• _Task statement_:
Work through the material below and count the lines holding the word "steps"; give that count and nothing more.

Start of Block

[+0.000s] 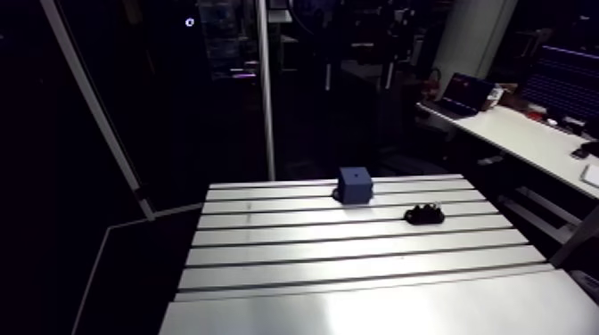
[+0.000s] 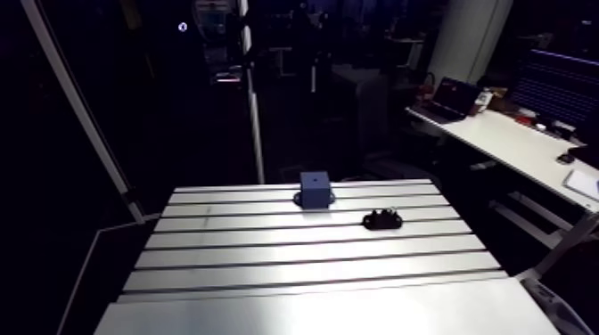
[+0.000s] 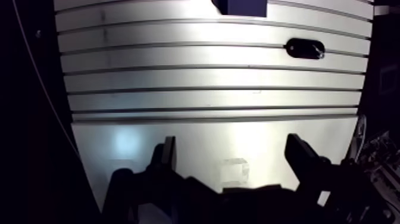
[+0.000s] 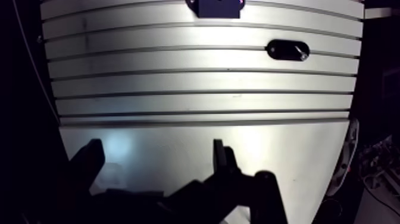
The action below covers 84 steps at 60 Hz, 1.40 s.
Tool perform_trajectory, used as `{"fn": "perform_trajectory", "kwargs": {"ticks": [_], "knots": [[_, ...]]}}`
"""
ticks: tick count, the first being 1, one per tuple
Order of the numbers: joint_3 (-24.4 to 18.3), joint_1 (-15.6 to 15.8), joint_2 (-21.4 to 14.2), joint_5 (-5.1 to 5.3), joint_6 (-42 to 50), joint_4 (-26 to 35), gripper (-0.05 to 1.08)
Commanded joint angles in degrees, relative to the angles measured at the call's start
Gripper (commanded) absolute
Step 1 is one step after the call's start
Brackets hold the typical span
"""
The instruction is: Pick up the M10 bolt and insert it into the hole until fully seated.
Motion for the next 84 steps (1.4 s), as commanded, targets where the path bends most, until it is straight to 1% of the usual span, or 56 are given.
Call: {"fn": "perform_trajectory", "kwargs": {"ticks": [1, 26, 46, 49, 50, 51, 52, 53, 54, 55, 56, 57, 58, 59, 60, 61, 63, 68, 76, 84], "knots": [[1.58, -2.46, -2.28, 3.25, -2.02, -3.25, 0.0], [1.07, -2.55, -2.28, 2.99, -2.11, -3.34, 0.0], [1.05, -2.71, -1.61, 2.3, -2.91, -3.61, 0.0], [1.05, -3.51, -1.49, 2.21, -4.5, -3.61, 0.0], [1.13, -4.41, -1.49, 2.27, -5.16, -3.68, 0.0], [1.13, -4.41, -1.49, 2.27, -5.16, -3.68, 0.0], [1.21, -5.59, -1.49, 2.28, -6.0, -3.92, 0.0], [1.21, -5.59, -1.49, 2.28, -6.0, -3.92, 0.0], [1.3, -6.89, -1.42, 2.36, -6.88, -4.62, 0.0], [1.3, -6.89, -1.42, 2.36, -6.88, -4.62, 0.0], [1.39, -8.28, -1.41, 2.37, -7.76, -5.63, 0.01], [1.39, -8.28, -1.41, 2.37, -7.76, -5.63, 0.01], [1.55, -9.54, -1.4, 2.52, -8.71, -6.6, 0.01], [1.55, -9.54, -1.4, 2.52, -8.71, -6.6, 0.01], [1.58, -10.55, -1.33, 2.54, -9.75, -7.27, 0.01], [1.58, -10.55, -1.33, 2.54, -9.75, -7.27, 0.01], [1.67, -11.55, -0.92, 2.63, -11.94, -7.88, 0.01], [1.74, -11.76, -0.24, 2.55, -13.6, -8.07, 0.01], [2.08, -12.79, 0.64, 2.72, -14.31, -8.64, 0.01], [3.27, -13.25, 1.39, 2.65, -15.99, -12.56, 0.01]]}}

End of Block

• _Task response_:
2